Honey would have been found in bees’ nests high in the trees during early human hunter-gatherer lifestyles in which they hunted wild animals and harvested vegetables and fruits. On our ancestor’s day, honey was the first condiment our ancestors consumed. Men worked together to capture the golden prize because this complex concoction was alluring.
Throughout history, humans have had a deep association with bees, documented in art and cave drawings. Men climbing seemingly impossible trees, risking falls and stings, to pass sweet comb down to helpers below, are depicted in art dating back thirteen thousand years. In the past, honey harvesting was limited to bravery, and beekeeping was an ancient practice developed several thousand years ago.
Ancient Egypt
In Israel, an ancient beehive thought to have been constructed by humans some three thousand years ago was discovered. However, the ancient Egyptians were the first known beekeepers. Beekeeping has a long history in Egypt, dating at least as far back as 2400 BCE, and perhaps as far back as 5000 BCE based on cave drawings.
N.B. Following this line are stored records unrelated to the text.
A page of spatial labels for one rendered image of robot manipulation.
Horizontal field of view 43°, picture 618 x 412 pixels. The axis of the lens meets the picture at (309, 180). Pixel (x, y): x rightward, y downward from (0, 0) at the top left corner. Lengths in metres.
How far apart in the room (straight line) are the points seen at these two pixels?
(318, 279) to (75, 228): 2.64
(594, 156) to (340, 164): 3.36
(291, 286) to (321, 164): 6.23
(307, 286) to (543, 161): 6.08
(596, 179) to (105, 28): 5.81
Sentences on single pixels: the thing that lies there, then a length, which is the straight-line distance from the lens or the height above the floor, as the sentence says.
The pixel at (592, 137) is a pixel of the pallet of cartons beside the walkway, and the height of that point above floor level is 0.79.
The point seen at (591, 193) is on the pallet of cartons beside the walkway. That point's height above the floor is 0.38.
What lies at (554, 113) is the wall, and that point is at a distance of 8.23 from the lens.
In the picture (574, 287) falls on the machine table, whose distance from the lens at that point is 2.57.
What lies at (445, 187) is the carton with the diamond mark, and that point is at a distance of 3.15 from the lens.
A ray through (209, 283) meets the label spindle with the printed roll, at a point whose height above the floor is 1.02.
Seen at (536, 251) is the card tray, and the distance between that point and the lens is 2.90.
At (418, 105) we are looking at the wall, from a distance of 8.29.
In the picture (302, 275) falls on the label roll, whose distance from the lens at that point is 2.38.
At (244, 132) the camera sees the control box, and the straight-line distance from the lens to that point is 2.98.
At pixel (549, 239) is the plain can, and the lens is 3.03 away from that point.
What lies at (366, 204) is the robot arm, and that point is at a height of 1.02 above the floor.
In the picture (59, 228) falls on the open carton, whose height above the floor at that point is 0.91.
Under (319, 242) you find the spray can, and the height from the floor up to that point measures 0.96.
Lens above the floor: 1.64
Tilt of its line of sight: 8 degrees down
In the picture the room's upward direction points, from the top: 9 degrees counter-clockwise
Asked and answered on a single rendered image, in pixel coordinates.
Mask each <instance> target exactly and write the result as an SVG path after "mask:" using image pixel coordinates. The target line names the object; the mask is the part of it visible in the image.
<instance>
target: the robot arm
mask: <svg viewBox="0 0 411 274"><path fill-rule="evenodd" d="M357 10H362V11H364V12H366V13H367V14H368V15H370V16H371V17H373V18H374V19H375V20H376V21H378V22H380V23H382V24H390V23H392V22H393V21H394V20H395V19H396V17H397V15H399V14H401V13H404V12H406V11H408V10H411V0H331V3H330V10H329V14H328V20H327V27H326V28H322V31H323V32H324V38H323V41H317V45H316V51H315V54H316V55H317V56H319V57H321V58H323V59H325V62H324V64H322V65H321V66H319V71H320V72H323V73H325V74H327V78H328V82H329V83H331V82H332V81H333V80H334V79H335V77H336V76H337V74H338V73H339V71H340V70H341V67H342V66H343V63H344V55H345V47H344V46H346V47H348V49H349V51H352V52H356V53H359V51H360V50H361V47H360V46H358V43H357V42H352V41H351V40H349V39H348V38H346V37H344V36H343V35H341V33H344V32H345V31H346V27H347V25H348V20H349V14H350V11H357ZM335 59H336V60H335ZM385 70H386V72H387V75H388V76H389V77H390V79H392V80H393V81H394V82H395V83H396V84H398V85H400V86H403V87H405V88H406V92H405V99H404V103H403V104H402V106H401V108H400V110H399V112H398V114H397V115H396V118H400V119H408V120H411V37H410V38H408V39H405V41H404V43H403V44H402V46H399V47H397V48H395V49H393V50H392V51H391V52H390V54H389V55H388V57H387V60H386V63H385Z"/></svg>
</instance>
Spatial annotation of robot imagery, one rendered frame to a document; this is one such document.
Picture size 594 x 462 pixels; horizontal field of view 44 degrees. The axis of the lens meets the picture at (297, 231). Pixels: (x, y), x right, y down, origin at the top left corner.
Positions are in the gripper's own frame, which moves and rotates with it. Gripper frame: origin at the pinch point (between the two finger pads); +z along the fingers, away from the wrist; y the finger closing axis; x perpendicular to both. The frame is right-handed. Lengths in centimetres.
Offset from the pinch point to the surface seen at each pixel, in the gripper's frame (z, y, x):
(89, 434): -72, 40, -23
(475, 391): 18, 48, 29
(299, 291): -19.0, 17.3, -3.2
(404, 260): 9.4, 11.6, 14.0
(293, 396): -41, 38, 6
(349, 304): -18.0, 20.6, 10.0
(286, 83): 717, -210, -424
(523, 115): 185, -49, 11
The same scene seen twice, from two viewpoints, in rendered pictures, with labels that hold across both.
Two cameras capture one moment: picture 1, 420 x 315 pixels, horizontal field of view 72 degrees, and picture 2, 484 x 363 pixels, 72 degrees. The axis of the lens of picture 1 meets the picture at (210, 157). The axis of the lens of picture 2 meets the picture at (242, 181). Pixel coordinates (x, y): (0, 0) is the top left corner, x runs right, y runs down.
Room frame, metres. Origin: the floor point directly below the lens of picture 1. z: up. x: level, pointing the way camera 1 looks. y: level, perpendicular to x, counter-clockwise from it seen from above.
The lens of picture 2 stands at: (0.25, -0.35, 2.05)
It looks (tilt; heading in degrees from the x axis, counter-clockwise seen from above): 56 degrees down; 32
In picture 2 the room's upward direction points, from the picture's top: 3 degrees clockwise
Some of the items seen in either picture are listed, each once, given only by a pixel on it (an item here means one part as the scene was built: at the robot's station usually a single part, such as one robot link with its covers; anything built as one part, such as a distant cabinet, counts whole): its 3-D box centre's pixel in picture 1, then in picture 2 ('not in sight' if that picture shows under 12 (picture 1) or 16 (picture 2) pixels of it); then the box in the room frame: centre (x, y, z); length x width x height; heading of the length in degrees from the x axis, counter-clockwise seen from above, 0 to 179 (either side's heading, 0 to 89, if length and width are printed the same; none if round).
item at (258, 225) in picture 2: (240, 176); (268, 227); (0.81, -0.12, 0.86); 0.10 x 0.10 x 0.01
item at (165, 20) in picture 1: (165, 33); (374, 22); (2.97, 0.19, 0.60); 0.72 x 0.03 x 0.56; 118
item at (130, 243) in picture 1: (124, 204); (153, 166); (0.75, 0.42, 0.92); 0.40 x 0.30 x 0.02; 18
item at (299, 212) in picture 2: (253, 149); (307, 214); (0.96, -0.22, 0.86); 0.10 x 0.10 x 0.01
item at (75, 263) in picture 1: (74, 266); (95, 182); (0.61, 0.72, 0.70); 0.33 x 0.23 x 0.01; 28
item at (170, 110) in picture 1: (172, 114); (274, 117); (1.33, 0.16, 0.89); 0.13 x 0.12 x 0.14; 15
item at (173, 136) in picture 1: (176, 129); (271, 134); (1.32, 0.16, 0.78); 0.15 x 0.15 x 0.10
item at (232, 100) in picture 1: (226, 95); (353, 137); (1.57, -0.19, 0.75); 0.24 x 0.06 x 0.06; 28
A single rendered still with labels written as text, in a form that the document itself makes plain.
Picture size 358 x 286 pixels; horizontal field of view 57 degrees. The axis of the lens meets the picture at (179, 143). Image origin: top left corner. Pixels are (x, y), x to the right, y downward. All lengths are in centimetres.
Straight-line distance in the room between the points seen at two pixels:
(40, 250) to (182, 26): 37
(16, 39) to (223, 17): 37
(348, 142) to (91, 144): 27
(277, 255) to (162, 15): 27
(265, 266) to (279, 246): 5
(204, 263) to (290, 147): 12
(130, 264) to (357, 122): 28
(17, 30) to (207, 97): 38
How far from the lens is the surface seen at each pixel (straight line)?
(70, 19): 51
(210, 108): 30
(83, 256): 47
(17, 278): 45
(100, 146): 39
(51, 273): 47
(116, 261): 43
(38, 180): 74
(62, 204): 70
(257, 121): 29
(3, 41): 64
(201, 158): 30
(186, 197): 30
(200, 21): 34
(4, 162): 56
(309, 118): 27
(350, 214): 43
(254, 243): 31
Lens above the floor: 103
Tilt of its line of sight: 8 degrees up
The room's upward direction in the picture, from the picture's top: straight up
Beekeeping practices in Egypt developed from relying on wild bees’ nests to becoming extremely sophisticated. Aside from creating permanent beehives made of woven baskets covered in clay, they also used migratory hives that floated down the River Nile on rafts, creating unique blends of honey as the bees visited the ever-changing flowers along the way.
Through artificial selection, the Egyptians gave evolution a helping hand to produce a distinct subspecies of the honeybee, the Egyptian honey bee (Apis mellifera lamarckii), which was the most productive and reliable honey bee in their local environment.
Certainly, some beekeepers were of a lower class, forced to work with aggressive bees to produce honey for their superiors and eventually for the gods and the pharaohs. In search of wild hives, honey harvesters explored deep into the surrounding land, accompanied by official guards.
North and South America
Mesoamericans (Mexico, Belize, Guatemala, El Salvador, Costa Rica, Honduras, and Nicaragua) kept stingless bees for over two thousand years before Europeans introduced western honey bees. Brazil is home to at least 250 species of stingless bees, and North America alone has at least 4,000 species.
However, the western honey bee is not native to the continent. Europeans introduced beekeeping with honey bees to the New World in the seventeenth century in an effort to produce sustainable food. This unexplored new area was home to some colonies of honey bees that escaped their beekeepers’ control and flew off into the woods.
These feral honey bees were called “white man’s flies” by Native Americans because they announced the arrival of settlers, and their presence foretold the inevitable conflict over land.